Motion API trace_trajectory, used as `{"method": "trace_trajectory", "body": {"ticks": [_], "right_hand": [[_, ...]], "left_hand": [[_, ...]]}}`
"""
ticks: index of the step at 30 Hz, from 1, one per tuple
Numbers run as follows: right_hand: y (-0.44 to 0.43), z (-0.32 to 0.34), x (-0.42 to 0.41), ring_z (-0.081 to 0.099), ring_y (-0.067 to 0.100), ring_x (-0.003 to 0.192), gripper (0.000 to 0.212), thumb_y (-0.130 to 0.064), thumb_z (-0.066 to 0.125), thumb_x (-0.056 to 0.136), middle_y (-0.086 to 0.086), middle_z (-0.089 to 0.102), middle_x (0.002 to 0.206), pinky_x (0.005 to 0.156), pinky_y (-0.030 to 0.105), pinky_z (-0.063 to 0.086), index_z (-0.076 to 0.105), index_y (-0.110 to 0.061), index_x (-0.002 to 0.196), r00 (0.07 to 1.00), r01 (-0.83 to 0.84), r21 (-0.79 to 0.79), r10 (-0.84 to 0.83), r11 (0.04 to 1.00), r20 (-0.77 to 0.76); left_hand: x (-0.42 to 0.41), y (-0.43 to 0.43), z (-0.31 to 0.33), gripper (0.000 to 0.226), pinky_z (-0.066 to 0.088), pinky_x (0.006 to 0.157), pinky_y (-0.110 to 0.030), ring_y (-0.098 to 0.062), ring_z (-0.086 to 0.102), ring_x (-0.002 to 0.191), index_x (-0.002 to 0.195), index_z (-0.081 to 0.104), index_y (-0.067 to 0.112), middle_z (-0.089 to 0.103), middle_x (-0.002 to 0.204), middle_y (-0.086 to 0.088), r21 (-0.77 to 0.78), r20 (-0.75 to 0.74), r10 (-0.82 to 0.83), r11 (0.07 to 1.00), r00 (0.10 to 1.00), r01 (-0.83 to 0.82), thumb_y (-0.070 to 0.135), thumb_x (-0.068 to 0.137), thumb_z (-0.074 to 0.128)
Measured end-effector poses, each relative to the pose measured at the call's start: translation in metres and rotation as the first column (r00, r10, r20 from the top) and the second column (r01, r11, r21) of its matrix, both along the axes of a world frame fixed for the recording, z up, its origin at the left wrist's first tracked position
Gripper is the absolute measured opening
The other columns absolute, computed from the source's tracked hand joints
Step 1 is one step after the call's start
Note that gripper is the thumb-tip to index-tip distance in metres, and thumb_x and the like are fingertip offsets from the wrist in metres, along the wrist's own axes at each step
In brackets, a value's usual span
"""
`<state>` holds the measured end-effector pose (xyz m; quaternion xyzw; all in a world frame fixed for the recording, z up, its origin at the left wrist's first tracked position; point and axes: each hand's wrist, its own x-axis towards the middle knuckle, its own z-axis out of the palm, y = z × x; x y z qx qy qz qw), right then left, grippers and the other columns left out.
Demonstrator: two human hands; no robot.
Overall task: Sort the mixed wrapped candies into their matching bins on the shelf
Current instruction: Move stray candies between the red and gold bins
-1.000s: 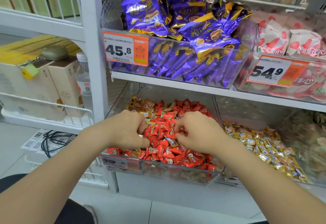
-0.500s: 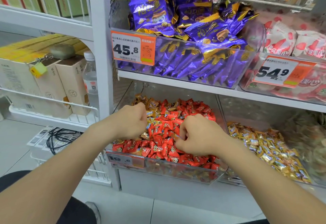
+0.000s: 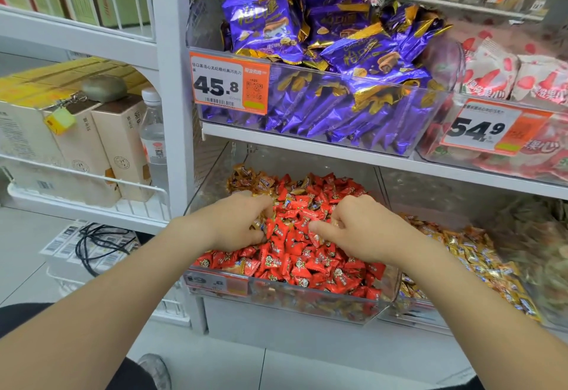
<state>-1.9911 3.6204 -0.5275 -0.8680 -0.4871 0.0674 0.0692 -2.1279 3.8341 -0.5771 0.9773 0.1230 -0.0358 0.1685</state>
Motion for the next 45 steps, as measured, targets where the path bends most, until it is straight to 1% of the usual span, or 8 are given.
{"method": "trace_trajectory", "body": {"ticks": [4,8,12,17,26,33,37,45], "right_hand": [[-0.002,0.007,0.002,0.06,0.002,0.047,0.042,-0.039,0.068,0.095,-0.004,0.071,0.056,0.051,0.013,0.042,0.074,-0.009,0.066,0.988,0.075,-0.002,-0.075,0.997,-0.136],[-0.002,0.016,-0.002,0.055,0.003,0.043,0.025,-0.024,0.067,0.09,-0.004,0.073,0.058,0.053,0.02,0.053,0.079,-0.014,0.071,0.966,0.099,-0.021,-0.102,0.995,-0.239],[-0.001,0.018,-0.006,0.062,0.008,0.046,0.021,-0.016,0.063,0.087,-0.003,0.075,0.063,0.049,0.019,0.048,0.078,-0.014,0.072,0.956,0.139,0.132,-0.098,0.981,-0.275],[0.013,0.007,-0.009,0.07,0.024,0.052,0.035,0.004,0.044,0.092,0.005,0.077,0.075,0.045,0.029,0.051,0.07,-0.016,0.103,0.886,0.079,0.355,0.098,0.932,-0.454],[0.039,-0.023,-0.005,0.068,0.021,0.096,0.018,-0.039,0.054,0.105,-0.013,0.07,0.088,0.068,0.033,0.043,0.071,-0.037,0.111,0.956,-0.241,0.167,0.204,0.956,0.213],[0.054,-0.031,-0.013,0.067,0.024,0.105,0.038,-0.063,0.064,0.095,-0.01,0.067,0.097,0.071,0.036,0.047,0.067,-0.036,0.122,0.962,-0.25,0.115,0.233,0.961,0.143],[0.055,-0.038,-0.019,0.065,0.031,0.112,0.05,-0.065,0.057,0.098,0.002,0.072,0.114,0.071,0.039,0.044,0.06,-0.032,0.135,0.962,-0.208,-0.001,0.205,0.978,0.183],[0.057,-0.041,-0.017,0.064,0.026,0.097,0.02,-0.041,0.069,0.094,-0.001,0.07,0.093,0.082,0.044,0.058,0.071,-0.022,0.092,0.992,-0.128,0.053,0.128,0.99,0.008]], "left_hand": [[-0.001,-0.002,-0.002,0.024,0.04,0.076,-0.035,-0.018,0.049,0.092,0.103,0.044,0.028,0.05,0.101,0.001,-0.016,0.03,0.006,1.0,1.0,-0.006,0.04,0.099,0.065],[-0.004,-0.005,0.007,0.014,0.047,0.068,-0.04,-0.02,0.058,0.082,0.093,0.055,0.016,0.063,0.087,-0.003,-0.06,0.102,0.07,0.996,0.992,-0.065,0.022,0.104,0.048],[-0.008,-0.001,0.011,0.025,0.049,0.077,-0.035,-0.02,0.058,0.093,0.11,0.065,0.014,0.059,0.101,0.0,-0.018,0.042,0.092,0.996,0.995,-0.091,0.005,0.099,0.045],[-0.009,0.006,0.0,0.032,0.047,0.103,-0.047,-0.026,0.056,0.11,0.136,0.051,0.024,0.043,0.117,-0.001,-0.007,-0.12,0.068,0.998,0.99,-0.07,0.038,0.107,0.051],[-0.012,-0.001,0.002,0.026,0.046,0.077,-0.04,-0.024,0.053,0.089,0.088,0.039,0.034,0.046,0.096,0.003,0.041,0.027,0.007,0.999,1.0,-0.008,0.038,0.096,0.064],[-0.017,-0.006,0.019,0.033,0.041,0.058,-0.035,-0.023,0.059,0.069,0.077,0.056,0.018,0.059,0.072,-0.003,0.05,0.073,0.137,0.989,0.988,-0.141,0.045,0.095,0.049],[-0.02,-0.005,0.023,0.028,0.057,0.072,-0.044,-0.022,0.064,0.072,0.089,0.069,0.019,0.063,0.071,0.003,0.018,0.074,0.156,0.987,0.985,-0.158,0.036,0.096,0.047],[-0.022,0.001,0.017,0.034,0.049,0.099,-0.041,-0.021,0.057,0.112,0.118,0.069,0.032,0.05,0.115,0.005,0.06,-0.027,0.097,0.994,0.995,-0.095,0.015,0.099,0.046]]}}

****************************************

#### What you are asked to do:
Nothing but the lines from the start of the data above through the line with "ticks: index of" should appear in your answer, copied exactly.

#### Solution for this task:
Motion API trace_trajectory, used as `{"method": "trace_trajectory", "body": {"ticks": [_], "right_hand": [[_, ...]], "left_hand": [[_, ...]]}}`
"""
ticks: index of the step at 30 Hz, from 1, one per tuple

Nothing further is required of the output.